Le Tribunal administratif d'Orléans, statuant en référé, rejette la requête en suspension d'une mutation d'office d'un sous-officier de gendarmerie. Le juge décline sa compétence territoriale, estimant que le litige relève du tribunal administratif de Limoges en vertu des articles R. 312-12 et R. 221-3 du code de justice administrative, le lieu de la nouvelle affectation du requérant étant situé dans le ressort de cette juridiction. La demande est donc rejetée par application de l'article R. 522-8-1 du même code.
Texte intégral
Vu la procédure suivante :
Par une requête, enregistrée le 30 mars 2026 et un mémoire enregistré le 31 mars 2026, M. A... B... demande à la juge des référés, saisi sur le fondement de l’article L. 521-1 du code de justice administrative de suspendre l’exécution de la décision du général de division, commandant la région de la gendarmerie Centre-Val de Loire et le groupement de gendarmerie départemental du Loiret, en date du 19 janvier 2026, portant mutation d’office dans l’intérêt du service de son emploi de sous-officier de peloton motorisé au sein du peloton motorisé de Monnaie de l’escadron départemental de contrôle des flux d’Indre-et-Loire du groupement de gendarmerie départementale d’Indre-et-Loire à l’emploi d’enquêteur GD au sein de la brigade de proximité de Vatan de la compagnie de gendarmerie départementale d’Issoudun du groupement de gendarmerie départementale de l’Indre.
Vu les autres pièces du dossier.
Vu le code de justice administrative.
Considérant ce qui suit :
1. Aux termes du premier alinéa de l'article L. 521-1 du code de justice administrative : « Quand une décision administrative, même de rejet, fait l'objet d'une requête en annulation ou en réformation, le juge des référés, saisi d'une demande en ce sens, peut ordonner la suspension de l'exécution de cette décision, ou de certains de ses effets, lorsque l'urgence le justifie et qu'il est fait état d'un moyen propre à créer, en l'état de l'instruction, un doute sérieux quant à la légalité de la décision. ». Aux termes de l’article R. 522-8-1 du même code : « Par dérogation aux dispositions du titre V du livre III du présent code, le juge des référés qui entend décliner la compétence de la juridiction rejette les conclusions dont il est saisi par voie d'ordonnance. ». Aux termes de l'article R. 312-12 du même code : « Tous les litiges d'ordre individuel, y compris
notamment ceux relatifs aux questions pécuniaires, intéressant les fonctionnaires ou agents de l'Etat et des autres personnes ou collectivités publiques, ainsi que les agents ou employés de la Banque de France, relèvent du tribunal administratif dans le ressort duquel se trouve le lieu d'affectation du fonctionnaire ou agent que la décision attaquée concerne. / Si cette décision prononce une nomination ou entraîne un changement d'affectation, la compétence est déterminée par le lieu de la nouvelle affectation. (…) » et aux termes de l’article R. 221-3 dudit code : « Le siège et le ressort des tribunaux administratifs sont fixés comme suit : (…) Limoges : Corrèze, Creuse, Indre, Haute-Vienne ; (…). ».
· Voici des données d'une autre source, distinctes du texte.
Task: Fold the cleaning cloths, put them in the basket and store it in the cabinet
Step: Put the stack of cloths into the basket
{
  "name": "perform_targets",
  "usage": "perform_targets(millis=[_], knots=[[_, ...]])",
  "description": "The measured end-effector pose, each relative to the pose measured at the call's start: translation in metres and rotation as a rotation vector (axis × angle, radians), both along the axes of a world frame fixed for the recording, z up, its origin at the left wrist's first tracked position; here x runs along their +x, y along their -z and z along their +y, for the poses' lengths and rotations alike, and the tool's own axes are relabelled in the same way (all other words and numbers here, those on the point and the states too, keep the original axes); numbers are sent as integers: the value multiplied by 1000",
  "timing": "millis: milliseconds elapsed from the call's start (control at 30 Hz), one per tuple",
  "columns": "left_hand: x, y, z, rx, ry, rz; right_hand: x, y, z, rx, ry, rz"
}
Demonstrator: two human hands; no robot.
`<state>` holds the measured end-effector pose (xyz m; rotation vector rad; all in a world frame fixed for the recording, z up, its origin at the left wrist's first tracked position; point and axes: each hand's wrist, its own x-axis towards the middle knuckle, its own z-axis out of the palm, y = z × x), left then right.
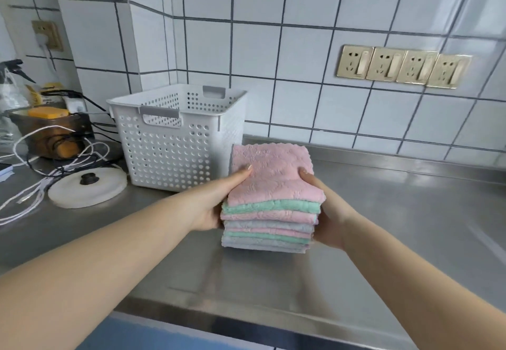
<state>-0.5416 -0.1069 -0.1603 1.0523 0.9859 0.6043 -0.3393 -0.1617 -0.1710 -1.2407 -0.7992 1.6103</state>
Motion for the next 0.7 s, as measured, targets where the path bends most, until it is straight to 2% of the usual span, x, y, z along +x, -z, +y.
perform_targets(millis=[133, 400, 533, 700], knots=[[67, 8, 12, -7, -2, -75, 58, 0, 3, -2, 58, -2], [169, 10, 88, 23, 48, -32, 156, -2, 72, 12, 72, -11], [197, -12, 111, -19, 15, -35, 184, -22, 103, -13, 61, 10], [204, -76, 121, -46, 19, -47, 194, -73, 121, 52, -4, 26]])
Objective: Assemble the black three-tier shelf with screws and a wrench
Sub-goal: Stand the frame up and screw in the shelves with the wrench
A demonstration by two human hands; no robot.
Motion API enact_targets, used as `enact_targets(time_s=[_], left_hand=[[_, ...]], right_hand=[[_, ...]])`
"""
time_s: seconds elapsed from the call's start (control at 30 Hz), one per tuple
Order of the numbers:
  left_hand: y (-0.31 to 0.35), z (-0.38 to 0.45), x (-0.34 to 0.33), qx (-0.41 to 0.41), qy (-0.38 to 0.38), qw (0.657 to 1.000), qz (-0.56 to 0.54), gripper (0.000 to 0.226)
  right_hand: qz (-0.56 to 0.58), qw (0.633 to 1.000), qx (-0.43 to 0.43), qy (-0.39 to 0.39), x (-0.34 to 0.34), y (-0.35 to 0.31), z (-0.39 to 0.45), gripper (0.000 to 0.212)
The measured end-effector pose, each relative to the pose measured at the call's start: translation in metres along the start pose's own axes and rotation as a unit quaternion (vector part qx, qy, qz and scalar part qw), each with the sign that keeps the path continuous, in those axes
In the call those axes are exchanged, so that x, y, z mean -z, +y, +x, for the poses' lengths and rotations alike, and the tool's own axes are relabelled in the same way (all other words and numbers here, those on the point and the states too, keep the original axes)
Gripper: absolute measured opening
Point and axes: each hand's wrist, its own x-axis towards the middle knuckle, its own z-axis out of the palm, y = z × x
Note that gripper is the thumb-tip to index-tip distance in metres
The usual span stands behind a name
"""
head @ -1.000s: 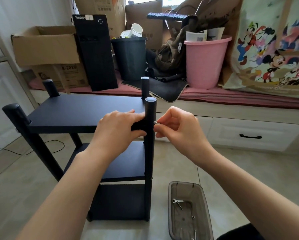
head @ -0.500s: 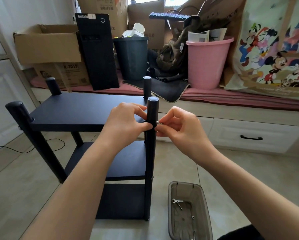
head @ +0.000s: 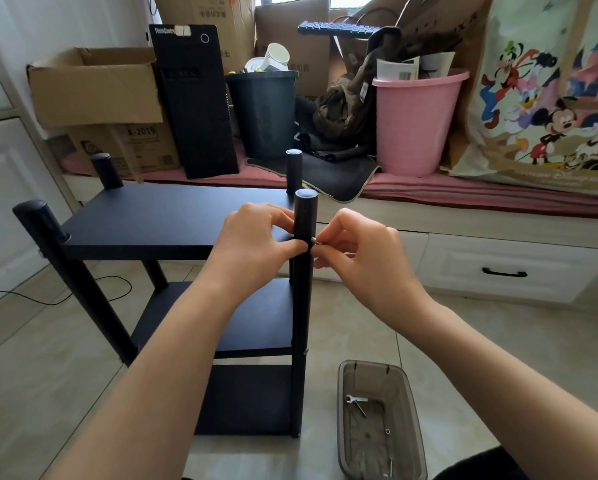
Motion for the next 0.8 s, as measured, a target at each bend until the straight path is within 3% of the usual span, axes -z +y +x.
enact_targets(time_s=[0.1, 0.27, 0.37, 0.43, 0.47, 0.57, 0.63, 0.7, 0.8], left_hand=[[-0.001, 0.0, 0.0, -0.003, 0.008, 1.0, 0.008, 0.015], [-0.004, -0.006, -0.002, -0.022, 0.019, 0.998, 0.047, 0.019], [-0.002, -0.02, -0.004, -0.051, 0.127, 0.989, 0.049, 0.017], [-0.001, -0.032, -0.005, -0.047, 0.206, 0.977, 0.004, 0.032], [-0.001, -0.037, -0.006, -0.023, 0.211, 0.976, -0.043, 0.042], [-0.009, -0.042, -0.008, 0.143, 0.067, 0.968, -0.196, 0.056], [-0.022, -0.045, -0.015, 0.249, -0.02, 0.931, -0.265, 0.049], [-0.034, -0.047, -0.025, 0.286, -0.029, 0.897, -0.336, 0.028], [-0.043, -0.046, -0.038, 0.255, -0.016, 0.851, -0.458, 0.019]], right_hand=[[0.095, 0.994, -0.057, -0.018, 0.004, 0.0, 0.003, 0.013], [0.084, 0.995, -0.058, -0.023, 0.005, -0.001, 0.005, 0.013], [0.061, 0.997, -0.042, -0.025, 0.006, -0.001, 0.005, 0.013], [0.062, 0.997, -0.038, -0.026, 0.006, 0.0, 0.005, 0.013], [0.063, 0.997, -0.038, -0.025, 0.006, 0.0, 0.005, 0.013], [0.059, 0.997, -0.038, -0.022, 0.005, 0.001, 0.005, 0.014], [0.057, 0.998, -0.035, -0.022, 0.005, 0.001, 0.004, 0.014], [0.057, 0.998, -0.031, -0.024, 0.005, 0.001, 0.004, 0.013], [0.051, 0.998, -0.026, -0.022, 0.004, 0.0, 0.004, 0.013]])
2. M. A... B... conteste la décision l’affectant enquêteur GD au sein de la brigade de proximité de Vatan de la compagnie de gendarmerie départementale d’Issoudun du groupement de gendarmerie départementale de l’Indre. Ainsi, en vertu des dispositions des articles R. 312-12 et R. 221-3 du code de justice administrative, la présente requête ne relève pas de la compétence territoriale du tribunal administratif d’Orléans mais de celle du tribunal administratif de Limoges. Il y a lieu, en conséquence, de la rejeter par application de l’article R. 522-8-1 du même code.
ORDONNE :
Article 1er : La requête susvisée de M. B... est rejetée.
Article 2 : La présente ordonnance sera notifiée à M. A... B....
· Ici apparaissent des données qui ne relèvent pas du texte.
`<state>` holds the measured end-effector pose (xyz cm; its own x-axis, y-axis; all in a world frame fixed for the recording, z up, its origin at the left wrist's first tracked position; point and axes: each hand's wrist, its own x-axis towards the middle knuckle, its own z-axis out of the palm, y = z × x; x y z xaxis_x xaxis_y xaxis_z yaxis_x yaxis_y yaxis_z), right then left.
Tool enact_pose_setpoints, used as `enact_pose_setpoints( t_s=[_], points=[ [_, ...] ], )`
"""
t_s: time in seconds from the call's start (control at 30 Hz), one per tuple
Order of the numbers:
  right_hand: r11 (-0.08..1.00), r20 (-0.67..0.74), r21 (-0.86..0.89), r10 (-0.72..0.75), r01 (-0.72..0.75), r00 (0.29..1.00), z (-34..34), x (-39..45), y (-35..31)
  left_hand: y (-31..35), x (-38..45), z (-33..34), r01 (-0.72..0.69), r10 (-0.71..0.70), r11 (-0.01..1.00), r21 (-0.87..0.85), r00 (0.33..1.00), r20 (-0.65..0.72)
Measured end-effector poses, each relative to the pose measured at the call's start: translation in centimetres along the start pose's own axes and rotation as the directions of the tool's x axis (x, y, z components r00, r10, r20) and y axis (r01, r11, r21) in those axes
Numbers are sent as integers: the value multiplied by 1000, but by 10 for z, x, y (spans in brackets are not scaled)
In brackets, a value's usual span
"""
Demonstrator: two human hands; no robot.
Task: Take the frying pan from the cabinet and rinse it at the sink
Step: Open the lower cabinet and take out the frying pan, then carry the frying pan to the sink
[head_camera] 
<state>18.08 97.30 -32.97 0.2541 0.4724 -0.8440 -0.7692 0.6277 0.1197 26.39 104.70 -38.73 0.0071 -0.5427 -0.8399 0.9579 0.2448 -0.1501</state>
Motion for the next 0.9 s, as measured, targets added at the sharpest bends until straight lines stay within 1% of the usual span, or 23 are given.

Fait à Orléans, le 1er avril 2026.
La juge des référés,
Anne LEFEBVRE-SOPPELSA
La République mande et ordonne au ministre de l’intérieur en ce qui le concerne ou à tous commissaires de justice à ce requis en ce qui concerne les voies de droit commun contre les parties privées, de pourvoir à l’exécution de la présente ordonnance.